Regulatory Requirements

• Support facilitation of internal and external audits and inspections at study sites as requested by CRA / CPM.
• Ensure accurate records are kept for audit and inspection.
• Execute the conduct of the trials within the regulatory framework.

Customer Engagement

• Ensure regular contact with Site PI’s and teams beyond clinical support – 1:1, education meetings etc.
• Identify and develop relationships with wider KOLs (established or new) beyond trial sites in preparation for commercial launch.
• Expand and grow network of clinical advocates through timely and appropriate activities.
• Leverage wider CorFlow team to support clinical activities – e.g., R&D / CEO etc.
• Identify and prioritise key centres (outside of trial sites) for early adoption and high engagement to become centres of excellence.
• Engage with key national societies (and the KOLs within them) to understand the route to market adoption.
• Act as the VOICE OF THE CUSTOMER in internal activities to keep the customer and patient at the center of our work.

Personal Development

• Ensure continual learning via all channels, journals, congresses etc.
• Stay up to date with technological and competitor developments.
• Ensure broad understanding of healthcare systems and impacts on CorFlow.

• Bachelor's degree in a relevant life science or healthcare field, master’s degree preferred.
• Relevant experience as Clinical Field Trial Specialist, Field Technical Specialist or similar in the medical device / pharmaceutical industry or clinically trained with cardiac catheter lab experience.
• Proven experience in proctoring / training / education.
• Fluent Italian and excellent English (able to deliver training).
• Strong organizational skills and attention to detail.
• Good communication and interpersonal skills.
• Ability to work independently and collaboratively in a fast-paced environment.
• Willingness to travel up to 60-80% within country and potentially internationally.

We offer a full-time contract with a competitive package and career opportunities in a pioneering start-up environment.

If you possess the required experience and qualifications and want the challenge of growing with our company, please submit your application via LinkedIn.

CorFlow is a Swiss med-tech start-up founded in 2016 by renowned interventional cardiologists and medical device entrepreneurs. The company recently completed a major financing round which enables the expansion of the clinical program and employee team. At CorFlow, we envision being the leader in diagnostic and therapeutic solutions for restoring healthy microvascular blood flow anywhere in the human body where a critical need exists. We are developing a medical device that assesses Microvascular Obstructions (MVO) in real-time during PCI and serves as a treatment platform while the patient is still in the cath lab.

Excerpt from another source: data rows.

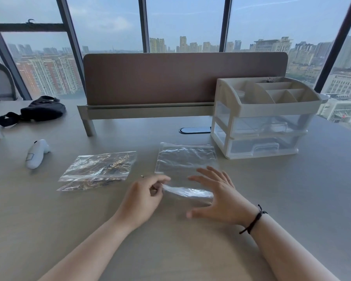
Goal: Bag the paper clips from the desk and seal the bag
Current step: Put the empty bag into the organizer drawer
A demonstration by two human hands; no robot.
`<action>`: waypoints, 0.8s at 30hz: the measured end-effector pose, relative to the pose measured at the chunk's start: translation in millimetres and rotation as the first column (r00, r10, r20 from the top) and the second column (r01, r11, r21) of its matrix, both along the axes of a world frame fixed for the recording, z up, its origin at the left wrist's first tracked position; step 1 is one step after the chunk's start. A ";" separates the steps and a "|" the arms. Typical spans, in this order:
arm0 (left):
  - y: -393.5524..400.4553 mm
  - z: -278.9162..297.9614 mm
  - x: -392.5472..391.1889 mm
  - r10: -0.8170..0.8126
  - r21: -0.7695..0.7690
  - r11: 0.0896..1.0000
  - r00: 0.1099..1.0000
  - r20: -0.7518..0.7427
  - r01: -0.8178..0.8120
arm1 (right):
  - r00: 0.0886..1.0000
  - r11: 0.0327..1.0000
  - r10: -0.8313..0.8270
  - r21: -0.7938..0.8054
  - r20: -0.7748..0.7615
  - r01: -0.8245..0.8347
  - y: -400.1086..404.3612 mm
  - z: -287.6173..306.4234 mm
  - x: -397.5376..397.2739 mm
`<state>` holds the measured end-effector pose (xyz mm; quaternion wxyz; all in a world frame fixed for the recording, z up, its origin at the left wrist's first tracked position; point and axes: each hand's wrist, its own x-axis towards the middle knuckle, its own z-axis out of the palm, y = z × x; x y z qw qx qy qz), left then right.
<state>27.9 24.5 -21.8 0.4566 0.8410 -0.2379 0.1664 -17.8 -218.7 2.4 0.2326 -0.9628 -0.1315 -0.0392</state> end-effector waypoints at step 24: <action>41.1 17.2 1.7 0.071 0.113 0.991 0.996 0.052 -0.076 | 0.974 0.888 -0.220 0.423 0.049 0.180 -19.7 12.8 -0.7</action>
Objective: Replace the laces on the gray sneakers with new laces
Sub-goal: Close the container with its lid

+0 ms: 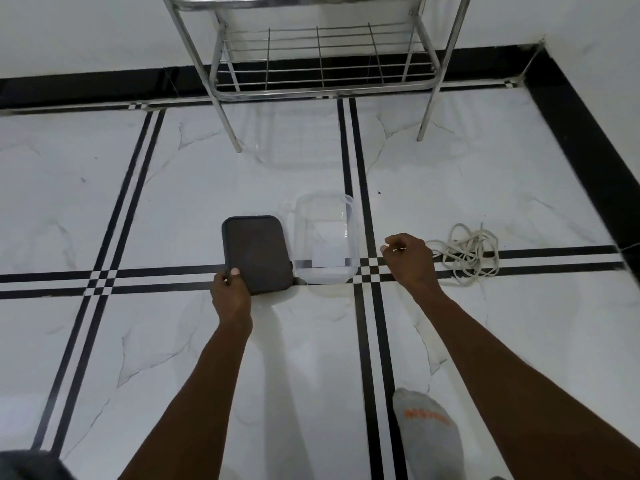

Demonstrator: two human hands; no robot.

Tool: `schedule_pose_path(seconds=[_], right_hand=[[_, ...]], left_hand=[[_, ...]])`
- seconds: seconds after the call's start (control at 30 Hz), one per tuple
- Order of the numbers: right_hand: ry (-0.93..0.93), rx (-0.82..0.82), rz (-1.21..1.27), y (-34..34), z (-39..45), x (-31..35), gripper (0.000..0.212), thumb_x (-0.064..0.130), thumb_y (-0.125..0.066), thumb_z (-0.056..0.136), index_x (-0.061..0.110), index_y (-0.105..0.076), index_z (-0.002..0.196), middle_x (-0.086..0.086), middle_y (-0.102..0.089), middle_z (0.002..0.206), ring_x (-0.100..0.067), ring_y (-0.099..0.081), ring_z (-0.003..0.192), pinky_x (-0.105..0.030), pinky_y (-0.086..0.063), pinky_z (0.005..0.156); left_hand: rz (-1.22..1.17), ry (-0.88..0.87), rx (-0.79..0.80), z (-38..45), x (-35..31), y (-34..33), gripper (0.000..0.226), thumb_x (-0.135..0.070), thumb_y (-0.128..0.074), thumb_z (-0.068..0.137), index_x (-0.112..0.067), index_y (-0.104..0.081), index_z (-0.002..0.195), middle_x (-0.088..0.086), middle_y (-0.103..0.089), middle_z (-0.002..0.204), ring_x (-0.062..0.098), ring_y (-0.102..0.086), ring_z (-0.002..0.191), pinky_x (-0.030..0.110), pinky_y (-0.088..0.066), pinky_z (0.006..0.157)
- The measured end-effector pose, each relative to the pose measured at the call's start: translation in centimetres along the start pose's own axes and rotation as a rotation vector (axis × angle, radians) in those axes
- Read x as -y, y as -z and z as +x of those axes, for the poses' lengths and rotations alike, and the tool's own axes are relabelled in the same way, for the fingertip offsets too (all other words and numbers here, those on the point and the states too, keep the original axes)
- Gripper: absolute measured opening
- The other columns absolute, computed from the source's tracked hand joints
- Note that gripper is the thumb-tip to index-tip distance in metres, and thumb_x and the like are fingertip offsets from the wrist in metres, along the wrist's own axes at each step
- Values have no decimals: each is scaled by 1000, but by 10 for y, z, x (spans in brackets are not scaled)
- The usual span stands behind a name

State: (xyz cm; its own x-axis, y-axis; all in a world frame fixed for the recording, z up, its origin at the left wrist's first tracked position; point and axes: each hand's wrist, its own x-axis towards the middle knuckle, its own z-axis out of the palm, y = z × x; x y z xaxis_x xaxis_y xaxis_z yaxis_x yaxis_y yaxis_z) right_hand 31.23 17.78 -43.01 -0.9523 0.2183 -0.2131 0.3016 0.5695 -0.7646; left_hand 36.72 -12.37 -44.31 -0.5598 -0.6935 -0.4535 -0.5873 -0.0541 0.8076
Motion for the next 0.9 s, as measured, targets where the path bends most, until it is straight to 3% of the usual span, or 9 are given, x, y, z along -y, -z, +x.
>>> schedule_pose_path(seconds=[0.1,0.2,0.27,0.4,0.53,0.63,0.7,0.83,0.9], right_hand=[[-7,1,-85,6,7,-16,26,16,-72,88,6,-70,112,-11,-69,109,-23,-66,97,-25,-44,88],[7,7,-179,11,9,-40,36,15,-77,83,5,-68,116,-14,-67,102,-29,-63,108,-36,-45,98],[1,-29,-285,19,11,-54,51,24,-83,78,10,-65,124,-15,-60,115,-34,-53,121,-42,-38,103],[-106,-58,-554,44,19,-67,95,51,-86,69,31,-40,149,-14,-18,159,-43,-14,147,-63,-25,111],[-252,-16,-499,69,37,-86,121,67,-86,56,40,-22,156,-17,9,165,-49,6,149,-74,-15,110],[-351,85,-549,75,45,-96,112,73,-79,61,45,-22,153,-13,1,165,-46,-1,149,-68,-15,114],[-298,58,-617,72,46,-100,101,72,-78,64,42,-33,150,-15,-14,161,-45,-14,146,-60,-23,114],[79,3,-565,50,44,-108,41,28,-75,84,13,-69,122,-18,-56,122,-38,-49,122,-40,-40,98],[140,-84,-495,36,36,-107,17,8,-67,88,7,-75,102,-15,-58,100,-36,-60,94,-40,-51,77]], left_hand=[[111,-23,29,2,11,-5,35,-31,-51,105,-5,-61,127,15,-63,126,37,-59,118,49,-49,105],[225,-48,31,3,18,-7,39,-30,-56,103,-2,-63,129,21,-65,126,41,-59,117,50,-49,104],[251,-59,23,0,21,-9,39,-27,-60,101,2,-65,128,23,-66,125,41,-60,116,46,-48,102],[250,-71,34,-7,19,-8,39,-22,-64,99,4,-64,128,24,-66,125,41,-60,117,44,-46,102],[283,-116,23,-4,21,-10,42,-23,-65,98,3,-62,131,24,-65,128,42,-59,120,47,-47,105],[280,-128,17,-4,22,-13,44,-24,-67,97,1,-61,133,23,-66,128,41,-60,119,47,-48,104],[273,-122,15,-5,23,-15,45,-24,-68,96,0,-61,133,22,-66,128,40,-60,119,47,-48,104],[233,-116,24,-8,21,-17,44,-23,-68,96,1,-61,133,22,-66,128,40,-61,118,44,-49,102],[220,-105,33,-9,19,-18,44,-22,-68,96,1,-60,133,21,-65,129,39,-61,118,42,-48,102]])
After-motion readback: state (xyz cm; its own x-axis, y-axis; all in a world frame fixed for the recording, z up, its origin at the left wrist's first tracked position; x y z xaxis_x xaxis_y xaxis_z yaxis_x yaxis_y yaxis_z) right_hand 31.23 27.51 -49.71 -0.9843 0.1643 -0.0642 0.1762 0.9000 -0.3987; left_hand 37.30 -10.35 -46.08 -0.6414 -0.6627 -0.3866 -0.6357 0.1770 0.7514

Our mission is rooted in scientific excellence and driven by compassion for the welfare of Acute Coronary Syndrome (ACS) patients. CorFlow’s 1st generation device has been investigated in a First-in-Human multi-center European clinical trial, and CorFlow recently finished the development of the upgraded 2nd generation device which will be used in our subsequent pivotal trials. We are seeking Clinical Specialists / Senior Clinical Specialists to support our European sites for the US FDA pivotal trial and a second randomized trial being conducted exclusively in the UK and EU. Both these trials require highly motivated and talented clinical specialists to train and proctor clinical staff, maintain site recruitment, build long lasting relationships with key opinion leaders etc.

Corflow Therapeutics AG is an equal employment opportunity employer. We celebrate diversity and are committed to creating an inclusive environment for all employees. Employment and advancement opportunities are available to all individuals regardless of their race, color, national origin, religion, ancestry, citizenship status, sex, sexual orientation, gender identity or expression, age, marital status, family responsibilities, pregnancy, disability, or any other protected characteristic. Note: This job description is intended to provide a general overview of the responsibilities and qualifications for this position. It is not an exhaustive list, and duties may evolve over time based on the needs of the organization.